Foi aberta uma consulta pública da Resolução Normativa para estabelecer princípios para essa oferta aos portadores de patologias crônicas.

A medida tem como objetivo reduzir o sub-tratamento das patologias de maior prevalência na população (Diabetes Mellitus, Asma Brônquica, Doença Pulmorar Obstrutiva Crônica – DPOC, Hipertensão Arterial, Insuficiência Coronariana e Insuficiência Cardíaca Congestiva), bem como deixar claras as regras para que o beneficiário entenda de que forma se dará a oferta.

Durante 30 dias, no período entre 04/09/2012 e 03/10/2012, as sugestões à proposta de Resolução Normativa para oferta de medicação domiciliar podem ser encaminhadas pelo site da ANS: “Participação da Sociedade/Consultas Públicas”.

Em 2010, a ANS já havia levantado essa proposta polêmica e de difícil execução, conforme divulgamos aqui no Blog da Saúde.

Perguntas e respostas:

1- Que coberturas já são obrigatórias hoje para a assistência farmacêutica?

Todos os medicamentos ministrados nos períodos de internação contam com cobertura obrigatória pelos planos de saúde. Já para os medicamentos administrados em ambiente ambulatorial, as coberturas obrigatórias se dão nos seguintes casos:

medicamentos registrados/regularizados na Agência Nacional de Vigilância Sanitária (ANVISA) utilizados nos procedimentos diagnósticos contemplados no Rol de Procedimentos e Eventos em Saúde da ANS;

quimioterapia oncológica ambulatorial, incluindo medicamentos para o controle de efeitos adversos relacionados ao tratamento e adjuvantes que necessitem ser administrados sob intervenção direta de profissionais dentro de estabelecimento de saúde; e

Terapia Imunobiológica Endovenosa para Tratamento de Artrite Reumatóide, Artrite Psoriásica, Doença de Crohn e Espondilite Anquilosante, de acordo com diretrizes de utilização estabelecidas no Rol da ANS.

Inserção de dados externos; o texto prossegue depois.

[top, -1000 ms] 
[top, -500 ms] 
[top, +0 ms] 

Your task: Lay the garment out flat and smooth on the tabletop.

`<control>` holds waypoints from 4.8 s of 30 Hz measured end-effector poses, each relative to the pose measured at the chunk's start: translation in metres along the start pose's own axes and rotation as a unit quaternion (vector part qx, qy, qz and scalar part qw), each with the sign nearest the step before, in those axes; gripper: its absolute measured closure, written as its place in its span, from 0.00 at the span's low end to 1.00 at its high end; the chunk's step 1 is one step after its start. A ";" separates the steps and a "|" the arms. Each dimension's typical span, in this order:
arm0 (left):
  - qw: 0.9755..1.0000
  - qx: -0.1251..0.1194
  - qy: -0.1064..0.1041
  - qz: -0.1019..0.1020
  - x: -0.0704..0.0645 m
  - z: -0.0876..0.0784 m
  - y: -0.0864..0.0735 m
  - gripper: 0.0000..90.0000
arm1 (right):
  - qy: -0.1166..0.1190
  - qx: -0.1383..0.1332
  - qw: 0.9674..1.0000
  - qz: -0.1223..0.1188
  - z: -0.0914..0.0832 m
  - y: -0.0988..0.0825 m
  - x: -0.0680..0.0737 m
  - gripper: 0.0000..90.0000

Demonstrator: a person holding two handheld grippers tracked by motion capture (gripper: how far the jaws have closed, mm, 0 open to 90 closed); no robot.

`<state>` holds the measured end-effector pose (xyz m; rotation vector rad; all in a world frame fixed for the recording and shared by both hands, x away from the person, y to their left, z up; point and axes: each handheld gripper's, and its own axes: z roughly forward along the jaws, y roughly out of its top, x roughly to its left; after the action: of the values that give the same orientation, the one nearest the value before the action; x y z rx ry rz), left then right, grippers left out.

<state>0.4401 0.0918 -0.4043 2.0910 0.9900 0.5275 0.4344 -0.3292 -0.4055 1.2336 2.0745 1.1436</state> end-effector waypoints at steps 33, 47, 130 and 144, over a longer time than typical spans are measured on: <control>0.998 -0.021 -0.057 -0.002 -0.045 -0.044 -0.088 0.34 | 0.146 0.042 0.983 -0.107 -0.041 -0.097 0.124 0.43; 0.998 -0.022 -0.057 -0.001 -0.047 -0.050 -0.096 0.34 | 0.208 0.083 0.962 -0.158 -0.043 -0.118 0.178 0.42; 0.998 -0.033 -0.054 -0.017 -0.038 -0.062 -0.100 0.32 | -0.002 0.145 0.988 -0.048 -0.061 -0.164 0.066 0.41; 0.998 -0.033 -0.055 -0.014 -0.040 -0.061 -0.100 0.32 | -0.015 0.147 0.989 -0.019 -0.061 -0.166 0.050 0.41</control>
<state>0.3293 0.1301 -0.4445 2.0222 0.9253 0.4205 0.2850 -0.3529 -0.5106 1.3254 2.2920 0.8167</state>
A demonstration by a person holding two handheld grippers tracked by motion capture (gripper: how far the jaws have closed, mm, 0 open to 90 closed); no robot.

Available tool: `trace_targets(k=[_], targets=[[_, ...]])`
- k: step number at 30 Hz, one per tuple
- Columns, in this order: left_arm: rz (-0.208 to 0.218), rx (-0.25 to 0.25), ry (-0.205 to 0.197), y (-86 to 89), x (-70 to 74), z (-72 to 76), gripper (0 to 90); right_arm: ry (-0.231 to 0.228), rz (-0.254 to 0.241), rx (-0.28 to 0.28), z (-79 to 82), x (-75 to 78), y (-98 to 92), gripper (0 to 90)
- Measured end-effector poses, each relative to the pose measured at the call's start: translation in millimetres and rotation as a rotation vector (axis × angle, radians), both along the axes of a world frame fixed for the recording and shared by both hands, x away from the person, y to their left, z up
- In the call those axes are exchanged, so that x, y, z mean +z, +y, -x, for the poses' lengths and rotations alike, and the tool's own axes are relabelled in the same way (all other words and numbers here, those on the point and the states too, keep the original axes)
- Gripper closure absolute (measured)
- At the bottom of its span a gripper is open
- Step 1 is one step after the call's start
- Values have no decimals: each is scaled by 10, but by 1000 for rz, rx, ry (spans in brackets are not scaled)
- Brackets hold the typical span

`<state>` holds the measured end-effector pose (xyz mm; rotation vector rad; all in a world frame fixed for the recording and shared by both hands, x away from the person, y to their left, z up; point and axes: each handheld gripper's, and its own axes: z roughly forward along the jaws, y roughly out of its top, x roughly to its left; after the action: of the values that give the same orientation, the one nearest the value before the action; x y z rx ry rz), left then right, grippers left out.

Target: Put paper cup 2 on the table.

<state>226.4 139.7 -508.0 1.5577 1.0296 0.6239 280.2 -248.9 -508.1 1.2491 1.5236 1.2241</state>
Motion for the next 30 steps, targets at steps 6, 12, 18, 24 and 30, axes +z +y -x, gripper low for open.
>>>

2- Existe alguma interface entre a nova norma e o programa Farmácia Popular?

Sim. O tema foi um dos principais estudos desenvolvidos pelo grupo técnico. Existem três patologias que podem fazer interface entre as duas propostas (Diabetes, Hipertensão e Asma). Para estes casos o normativo oferece alternativas de princípios ativos, visando atender as prescrições feitas na saúde suplementar.

3- O que há de novo na norma sobre medicação oral para câncer?

A inclusão de novas medicações domiciliares para câncer já está sendo discutida no Congresso Nacional e, quando for publicada, se dará através de cobertura obrigatória no Rol de Procedimentos e Eventos em Saúde. O tema também faz parte dos estudos desenvolvidos pelo grupo técnico.